Vicedirettore di Philosophie Magazine, studioso della cultura russa e delle nuove destre europee, Michel Eltchaninoff è autore di Dans la tête de Vladimir Poutine (Actes Sud, pp. 174, euro 7), un’indagine sull’ideologia che domina il Cremlino.

La rielezione di Putin era scontata, meno evidente definire che idee e riferimenti culturali guidano la sua politica.

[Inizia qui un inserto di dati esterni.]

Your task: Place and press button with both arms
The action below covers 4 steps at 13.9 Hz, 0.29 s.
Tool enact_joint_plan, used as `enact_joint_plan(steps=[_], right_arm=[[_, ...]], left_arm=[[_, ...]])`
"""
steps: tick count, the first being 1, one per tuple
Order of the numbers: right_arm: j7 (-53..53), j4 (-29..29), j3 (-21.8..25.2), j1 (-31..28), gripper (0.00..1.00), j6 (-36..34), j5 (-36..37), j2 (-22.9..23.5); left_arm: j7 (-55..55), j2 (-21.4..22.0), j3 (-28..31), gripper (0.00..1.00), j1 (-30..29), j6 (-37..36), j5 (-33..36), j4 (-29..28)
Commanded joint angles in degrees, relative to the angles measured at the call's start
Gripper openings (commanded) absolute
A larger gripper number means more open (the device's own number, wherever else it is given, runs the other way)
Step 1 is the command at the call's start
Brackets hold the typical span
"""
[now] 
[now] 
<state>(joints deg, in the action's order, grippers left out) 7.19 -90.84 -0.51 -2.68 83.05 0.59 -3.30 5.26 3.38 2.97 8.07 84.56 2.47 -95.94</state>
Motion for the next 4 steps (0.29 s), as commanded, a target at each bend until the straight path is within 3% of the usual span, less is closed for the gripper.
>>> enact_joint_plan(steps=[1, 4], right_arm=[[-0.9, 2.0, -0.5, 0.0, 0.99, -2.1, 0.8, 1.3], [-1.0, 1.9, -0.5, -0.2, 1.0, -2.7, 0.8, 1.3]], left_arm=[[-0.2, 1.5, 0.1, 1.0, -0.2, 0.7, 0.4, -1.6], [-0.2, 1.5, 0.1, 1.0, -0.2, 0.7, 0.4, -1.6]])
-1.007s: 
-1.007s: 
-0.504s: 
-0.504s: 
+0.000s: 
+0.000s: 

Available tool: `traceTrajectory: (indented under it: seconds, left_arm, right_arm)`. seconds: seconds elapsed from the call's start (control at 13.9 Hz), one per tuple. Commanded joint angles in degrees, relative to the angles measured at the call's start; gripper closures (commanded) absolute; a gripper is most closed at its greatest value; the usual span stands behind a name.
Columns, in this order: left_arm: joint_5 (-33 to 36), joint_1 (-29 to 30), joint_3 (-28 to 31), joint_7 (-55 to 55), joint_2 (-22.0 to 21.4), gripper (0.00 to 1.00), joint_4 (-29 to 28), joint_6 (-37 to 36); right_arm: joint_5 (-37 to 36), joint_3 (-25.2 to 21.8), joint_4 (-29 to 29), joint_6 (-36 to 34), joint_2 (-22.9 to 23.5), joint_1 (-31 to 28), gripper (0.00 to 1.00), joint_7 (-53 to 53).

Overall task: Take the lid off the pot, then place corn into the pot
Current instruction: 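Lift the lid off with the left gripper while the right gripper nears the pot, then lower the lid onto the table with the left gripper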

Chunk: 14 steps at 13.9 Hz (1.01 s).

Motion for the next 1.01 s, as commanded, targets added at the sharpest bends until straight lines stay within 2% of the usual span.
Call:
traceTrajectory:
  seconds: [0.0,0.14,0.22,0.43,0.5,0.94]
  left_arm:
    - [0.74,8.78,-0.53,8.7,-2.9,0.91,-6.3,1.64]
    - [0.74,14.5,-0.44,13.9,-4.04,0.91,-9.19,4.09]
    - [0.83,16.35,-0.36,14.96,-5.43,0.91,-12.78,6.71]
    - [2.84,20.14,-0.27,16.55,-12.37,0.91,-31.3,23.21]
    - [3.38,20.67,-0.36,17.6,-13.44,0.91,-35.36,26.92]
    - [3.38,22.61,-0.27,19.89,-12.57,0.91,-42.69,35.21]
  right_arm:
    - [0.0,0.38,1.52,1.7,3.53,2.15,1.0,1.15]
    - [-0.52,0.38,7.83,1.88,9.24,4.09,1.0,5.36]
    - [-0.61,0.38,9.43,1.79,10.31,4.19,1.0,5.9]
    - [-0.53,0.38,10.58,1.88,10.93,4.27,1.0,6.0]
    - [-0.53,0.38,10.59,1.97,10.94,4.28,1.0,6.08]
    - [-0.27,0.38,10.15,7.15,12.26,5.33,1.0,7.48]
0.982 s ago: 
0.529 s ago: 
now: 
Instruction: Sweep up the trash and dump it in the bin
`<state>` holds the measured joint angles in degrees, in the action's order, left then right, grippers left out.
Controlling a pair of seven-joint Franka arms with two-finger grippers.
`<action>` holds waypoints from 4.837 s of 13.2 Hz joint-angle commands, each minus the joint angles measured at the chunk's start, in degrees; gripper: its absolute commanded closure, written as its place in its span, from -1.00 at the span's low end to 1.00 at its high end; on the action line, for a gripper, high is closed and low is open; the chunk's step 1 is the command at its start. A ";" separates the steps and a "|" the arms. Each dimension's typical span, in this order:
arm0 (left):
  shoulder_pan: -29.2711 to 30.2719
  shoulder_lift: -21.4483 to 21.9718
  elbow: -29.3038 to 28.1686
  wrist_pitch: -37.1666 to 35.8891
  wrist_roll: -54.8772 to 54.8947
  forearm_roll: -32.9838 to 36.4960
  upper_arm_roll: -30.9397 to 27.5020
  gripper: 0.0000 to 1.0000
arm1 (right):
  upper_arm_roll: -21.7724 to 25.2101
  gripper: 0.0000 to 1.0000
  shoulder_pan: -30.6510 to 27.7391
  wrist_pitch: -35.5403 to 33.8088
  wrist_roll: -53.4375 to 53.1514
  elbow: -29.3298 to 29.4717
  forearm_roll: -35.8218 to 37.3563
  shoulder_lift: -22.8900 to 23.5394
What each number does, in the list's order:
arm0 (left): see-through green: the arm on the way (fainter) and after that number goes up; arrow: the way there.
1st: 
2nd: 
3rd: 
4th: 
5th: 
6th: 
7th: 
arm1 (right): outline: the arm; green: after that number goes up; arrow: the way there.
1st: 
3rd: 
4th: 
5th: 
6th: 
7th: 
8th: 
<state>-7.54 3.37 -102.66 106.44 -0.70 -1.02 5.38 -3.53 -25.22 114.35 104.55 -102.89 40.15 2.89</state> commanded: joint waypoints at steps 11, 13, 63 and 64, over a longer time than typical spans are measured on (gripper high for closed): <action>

Putin è un erede del sistema sovietico, ma solo nel senso che di quella esperienza vuole mantenere il patriottismo, il militarismo e il senso di superiorità da grande potenza. Inoltre, fin dal suo arrivo al potere nel 1999 ha cercato di riconciliare l’eredità dello zarismo e dell’Urss, presentate come due semplici fasi dell’eterna grandezza russa. Dopo le tragedie del Caucaso e la crisi ucraina, ha accentuato il proprio profilo conservatore, annunciando una «via russa», sempre più nazionalista, in materia politica sociale e culturale. In questo contesto sono divenuti frequenti i riferimenti all’ideologia eurasiatica sviluppatasi nell’Ottocento, ripresa dalla diaspora zarista dopo il 17 e in qualche raro settore «nazionalbolscevico» dell’Urss, che affermava che la Russia avrebbe preservato la propria identità solo guardando ad Est e definendo uno spazio geopolitico anti-occidentale sotto la guida di una leadership autoritaria.

Nei discorsi di Putin abbondano le citazioni, quali autori fanno parte del pantheon culturale del presidente?

Tra i più citati ci sono filosofi reazionari come Ivan Ilyin, anticomunista, sostenitore dello Zar, espulso dall’Urss nel 1992 poi fervente ammiratore di Franco e Salazar. Poi, si incontrano Kostantiv Leontiev e Nikolaj Berdjaev, anch’essi monarchichi e teorici slavofili cui si devono le basi dell’ideologia eurasiatica anche come risposta alle influenze egualitarie e rivoluzionarie provenienti dall’Europa. Infine c’è lo storico ed etnologo Lev Gumilev, scomparso nel 1992 e che lavorò a lungo al museo Ermitage, che riprese le teorie eurasiatiste in epoca sovietica.

Come definire perciò i contorni della «dottrina Putin»?

È lui stesso che ha tracciato nei suoi interventi le coordinate di questa sorta di rivoluzione conservatrice. Oltre ad un rinnovato nazionalismo, il terreno privilegiato è quello di una visione tradizionalista della società. Così, ad esempio, nel 2013, a Novgorod, ha criticato i paesi occidentali perché «dimenticano le loro radici cristiane e rifiutano i principi etici e l’identità tradizionale: nazionale, culturale, religiosa e perfino sessuale». Per lui, equiparare le famiglie eterosessuali a quelle omosessuali significa «mettere sullo stesso piano la fede in Dio e quella in Satana». Contro il relativismo dei valori, il masochismo democratico, la debolezza di fronte alle minoranze, l’arbitrio del politicamente corretto e l’immigrazione di massa, che hanno condotto l’Occidente verso la decandenza e il caos, Putin promette un’educazione morale fondata sui valori cristiani, il patriottismo e il rispetto delle gerarchie.

Quali figure intellettuali sostengono questa linea?

Non ci sono né un solo «ideologo» né un vero laboratorio culturale, ma la condivisione di un progetto. Prima di cadere in disgrazia, ha pesato molto la figura di Vladimir Yakunin, uomo d’affari dalle idee ultraconservatrici, fino al 2015 alla testa delle ferrovie russe e che ha favorito l’alleanza tra Putin e la Chiesa ortodossa. Altra personalità di rilievo è il regista Nikita Mikhalkov, al fianco di Putin nella campagna elettorale che sostiene il ritorno ai valori della «Russia bianca». C’è poi padre Tikhon Shevkunov, vicario del Patriarca di Mosca e consulente spirituale del presidente, che come coordinatore della commissione che indaga sulla morte dei Romanov nel 1918 ha adombrato l’ipotesi che si sia trattato di un «assassinio rituale» compiuto da ebrei. Infine, intellettuali di estrema destra come Aleksandr Dughin si fanno ascoltare al Cremlino. Studioso di Evola, vicino alla Nouvelle Droite come ad Alain Soral, è a Dughin che si deve il ritorno in auge dell’eurasiatismo, presentato come una difesa dall’«imperialismo dei valori occidentali», vale a dire il mercato ma anche la società aperta e i diritti dell’uomo.